I also think that this a great idea, and as you described it I think it's feasible as a stand-alone galaxy tool.
Eventually you consider to implement this as a data manager (https://wiki.galaxyproject.org/Admin/Tools/DataManagers) ?


On 23 August 2014 03:24, Dooley, Damion <Damion.Dooley@bccdc.ca> wrote:
We are about to implement a fasta database (file) versioning system as a Galaxy tool.  I wanted to get interested people's feedback first before we roll ahead with the prototype implementation.  The versioning system aims to:

* Enable reproducible research: To recreate a search result at a certain point in time we need versioning so that search and mapping tools can look at sequence reference databases corresponding to a particular past date.  This recall can also explain the difference between what was known in the past vs. currently.

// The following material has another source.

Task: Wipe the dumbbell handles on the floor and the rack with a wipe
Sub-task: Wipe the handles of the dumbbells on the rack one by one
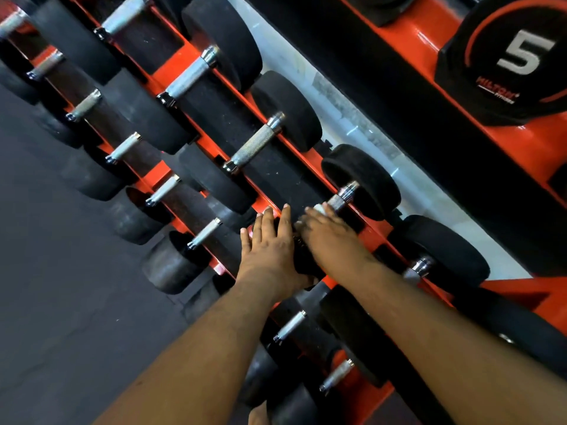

* Reduce hard drive space.  Some databases are too big to keep N copies around, e.g. 5 years of 16S, updated monthly, is say, 670Mb + 668Mb + 665Mb + ....  But occasionally we want to access past archives fairly quickly.

* Integrate database versioning into Galaxy without adding a lot of complexity.

A bonus would be to enable the efficient sharing of version databases between computers/servers.

The solution we think would work centres around a "Versioned Data Retrieval" tool (draft image attached) that would work as follows:

1) User selects from a list of databases provided by  "Shared Data > Data Libraries > Versioned Data".
  - Each database has a master file that keeps its various versions as a list of time-stamped insert/delete transactions of key (fasta id) value (description & sequence) pairs.
  - Each master file is managed outside of galaxy via a triggered process on regular fasta file imports from data sources like NCBI or other niche sources.
  - We're expecting, due to the nature of fasta archived sequence updates, that our master file would only be about 1.1x the latest version in size (uncompressed).
2) User enters date / version id to retrieve (validated)
3) If a cached version of that database exists, it is linked into user's history.
4) Otherwise a new version of it is created, placed in cache, and linked into history.
  - The cached version itself then shows up as linked data under a Data Library > Versioned Data subfolder.
5) User can select preconfigured workflow(s) to execute on the selected retreived fasta file to regenerate any database products they need.
  - Workflow output data would also be cached in the same way the fasta data is - by linking the Galaxy Data Library to it.
  - Workflow execution will be skipped if end data already exists in cache.
  - Simple makeblastdb or bowtie-build commands, or more specific workflows that include dustmasker etc can be implemented.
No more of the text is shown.